Parmi les prisonniers d’opinion graciés et libérés le 22 janvier figurent :

Naung Naung, membre du Mouvement pour la force actuelle de la démocratie (MDCF), condamné en octobre 2014 à deux ans et quatre mois d’emprisonnement pour avoir manifesté sans autorisation et distribué des dépliants sur lesquels il était écrit qu’Aung San Suu Kyi et les dirigeants de minorités ethniques avaient été élus à titre provisoire ;

Treize habitants de Michaungkan (Yangon) condamnés fin 2015 à sept mois d’emprisonnement pour avoir participé à une série de manifestations pacifiques dans le cadre d’un conflit foncier ;

Phillip Blackwood, condamné à deux ans et demi d’emprisonnement en mars 2015 pour « outrage à la religion » parce qu’il avait diffusé sur les réseaux sociaux une image de Bouddha portant un casque audio pour faire la publicité d’un bar de Yangon. Pour l’instant, Amnesty International n’est pas en mesure de confirmer si Thun Thurein et Htut Ko Ko Lwin, incarcérés dans le cadre de la même affaire, ont aussi été libérés ;

Naing Ye Wai, étudiant condamné à une peine d’emprisonnement en 2015 pour avoir manifesté à Mandalay en demandant la libération de tous les étudiants détenus et la modification de la Loi relative à l’éducation nationale, nouvellement adoptée.

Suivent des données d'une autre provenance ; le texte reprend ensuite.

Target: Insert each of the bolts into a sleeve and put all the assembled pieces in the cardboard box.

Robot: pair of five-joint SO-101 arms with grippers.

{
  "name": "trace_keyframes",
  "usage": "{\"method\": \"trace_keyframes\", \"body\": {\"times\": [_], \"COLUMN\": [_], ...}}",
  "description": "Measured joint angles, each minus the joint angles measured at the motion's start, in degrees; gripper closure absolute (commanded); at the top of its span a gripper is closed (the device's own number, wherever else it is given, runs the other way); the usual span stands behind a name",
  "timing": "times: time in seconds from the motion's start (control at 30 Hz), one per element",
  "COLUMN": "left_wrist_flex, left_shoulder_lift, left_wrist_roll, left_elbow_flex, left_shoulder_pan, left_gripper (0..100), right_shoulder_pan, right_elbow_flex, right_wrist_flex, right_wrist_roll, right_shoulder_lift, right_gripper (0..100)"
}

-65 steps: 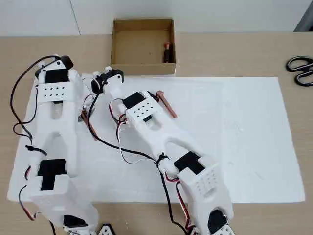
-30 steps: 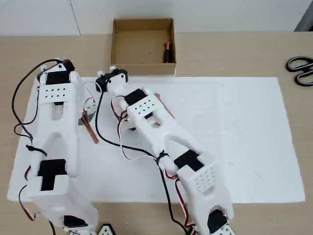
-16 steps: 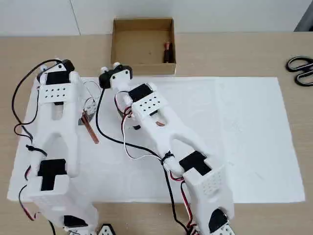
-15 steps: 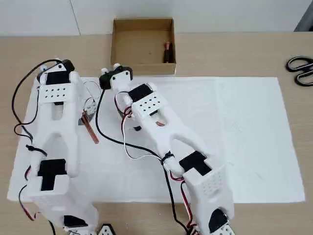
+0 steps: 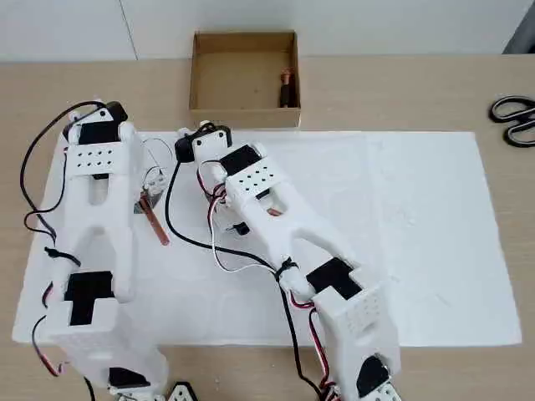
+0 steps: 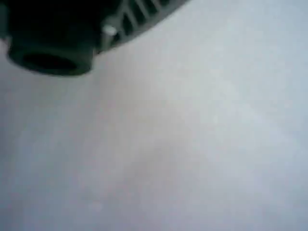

Selon les informations dont dispose Amnesty International, près d’une centaine de prisonniers d’opinion sont toujours derrière les barreaux, notamment :

Phyoe Phyoe Aung, secrétaire générale de la Fédération des syndicats étudiants de Birmanie (ABFSU), jugée actuellement aux côtés de dizaines d’autres manifestants étudiants pacifiques et de sympathisants de leur cause pour avoir manifesté contre la Loi relative à l’éducation nationale en 2015, cinq employés du magazine Unity Weekly, incarcérés pour avoir publié un article sur une usine soupçonnée de produire des armes chimiques en 2014, et l’écrivain Htin Lin Oo, condamné en 2015 à deux ans d’emprisonnement pour avoir critiqué dans un discours l’instrumentalisation du bouddhisme aux fins de la discrimination religieuse.